● **What the task asks**:
The pictures get dropped, while every remaining part of the listing is copied exactly.

── Source material ──

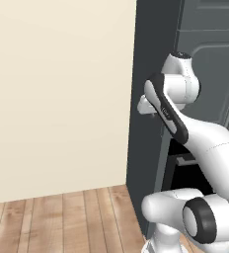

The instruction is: Take the fish from the oven and place it on the plate on the counter.

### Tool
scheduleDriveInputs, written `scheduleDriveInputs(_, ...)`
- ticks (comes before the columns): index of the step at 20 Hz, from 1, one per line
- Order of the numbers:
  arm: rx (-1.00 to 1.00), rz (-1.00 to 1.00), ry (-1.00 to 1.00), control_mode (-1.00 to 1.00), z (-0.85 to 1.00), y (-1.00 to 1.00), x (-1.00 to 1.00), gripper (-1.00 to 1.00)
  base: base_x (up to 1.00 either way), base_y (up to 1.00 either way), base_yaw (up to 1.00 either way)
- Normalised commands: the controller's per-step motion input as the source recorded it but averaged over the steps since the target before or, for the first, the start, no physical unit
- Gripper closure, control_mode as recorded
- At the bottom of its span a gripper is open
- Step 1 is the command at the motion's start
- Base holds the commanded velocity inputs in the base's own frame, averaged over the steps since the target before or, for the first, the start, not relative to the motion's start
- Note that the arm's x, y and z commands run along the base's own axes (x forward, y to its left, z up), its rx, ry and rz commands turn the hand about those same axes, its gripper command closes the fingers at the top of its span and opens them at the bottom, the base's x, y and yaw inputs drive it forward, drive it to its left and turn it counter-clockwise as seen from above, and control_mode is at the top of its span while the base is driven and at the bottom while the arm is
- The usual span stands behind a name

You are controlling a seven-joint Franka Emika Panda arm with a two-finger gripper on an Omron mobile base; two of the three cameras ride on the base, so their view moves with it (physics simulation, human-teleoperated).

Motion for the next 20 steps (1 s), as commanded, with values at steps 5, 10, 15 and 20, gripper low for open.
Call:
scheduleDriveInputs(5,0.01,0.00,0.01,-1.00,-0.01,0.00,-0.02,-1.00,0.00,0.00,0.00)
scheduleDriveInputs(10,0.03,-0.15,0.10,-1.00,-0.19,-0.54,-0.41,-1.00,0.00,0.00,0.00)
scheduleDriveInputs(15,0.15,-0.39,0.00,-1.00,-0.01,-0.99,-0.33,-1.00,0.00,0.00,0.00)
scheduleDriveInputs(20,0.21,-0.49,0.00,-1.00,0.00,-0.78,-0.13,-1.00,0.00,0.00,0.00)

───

● **Answer below**:
The instruction is: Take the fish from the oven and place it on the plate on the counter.

### Tool
scheduleDriveInputs, written `scheduleDriveInputs(_, ...)`
- ticks (comes before the columns): index of the step at 20 Hz, from 1, one per line
- Order of the numbers:
  arm: rx (-1.00 to 1.00), rz (-1.00 to 1.00), ry (-1.00 to 1.00), control_mode (-1.00 to 1.00), z (-0.85 to 1.00), y (-1.00 to 1.00), x (-1.00 to 1.00), gripper (-1.00 to 1.00)
  base: base_x (up to 1.00 either way), base_y (up to 1.00 either way), base_yaw (up to 1.00 either way)
- Normalised commands: the controller's per-step motion input as the source recorded it but averaged over the steps since the target before or, for the first, the start, no physical unit
- Gripper closure, control_mode as recorded
- At the bottom of its span a gripper is open
- Step 1 is the command at the motion's start
- Base holds the commanded velocity inputs in the base's own frame, averaged over the steps since the target before or, for the first, the start, not relative to the motion's start
- Note that the arm's x, y and z commands run along the base's own axes (x forward, y to its left, z up), its rx, ry and rz commands turn the hand about those same axes, its gripper command closes the fingers at the top of its span and opens them at the bottom, the base's x, y and yaw inputs drive it forward, drive it to its left and turn it counter-clockwise as seen from above, and control_mode is at the top of its span while the base is driven and at the bottom while the arm is
- The usual span stands behind a name

You are controlling a seven-joint Franka Emika Panda arm with a two-finger gripper on an Omron mobile base; two of the three cameras ride on the base, so their view moves with it (physics simulation, human-teleoperated).

Motion for the next 20 steps (1 s), as commanded, with values at steps 5, 10, 15 and 20, gripper low for open.
Call:
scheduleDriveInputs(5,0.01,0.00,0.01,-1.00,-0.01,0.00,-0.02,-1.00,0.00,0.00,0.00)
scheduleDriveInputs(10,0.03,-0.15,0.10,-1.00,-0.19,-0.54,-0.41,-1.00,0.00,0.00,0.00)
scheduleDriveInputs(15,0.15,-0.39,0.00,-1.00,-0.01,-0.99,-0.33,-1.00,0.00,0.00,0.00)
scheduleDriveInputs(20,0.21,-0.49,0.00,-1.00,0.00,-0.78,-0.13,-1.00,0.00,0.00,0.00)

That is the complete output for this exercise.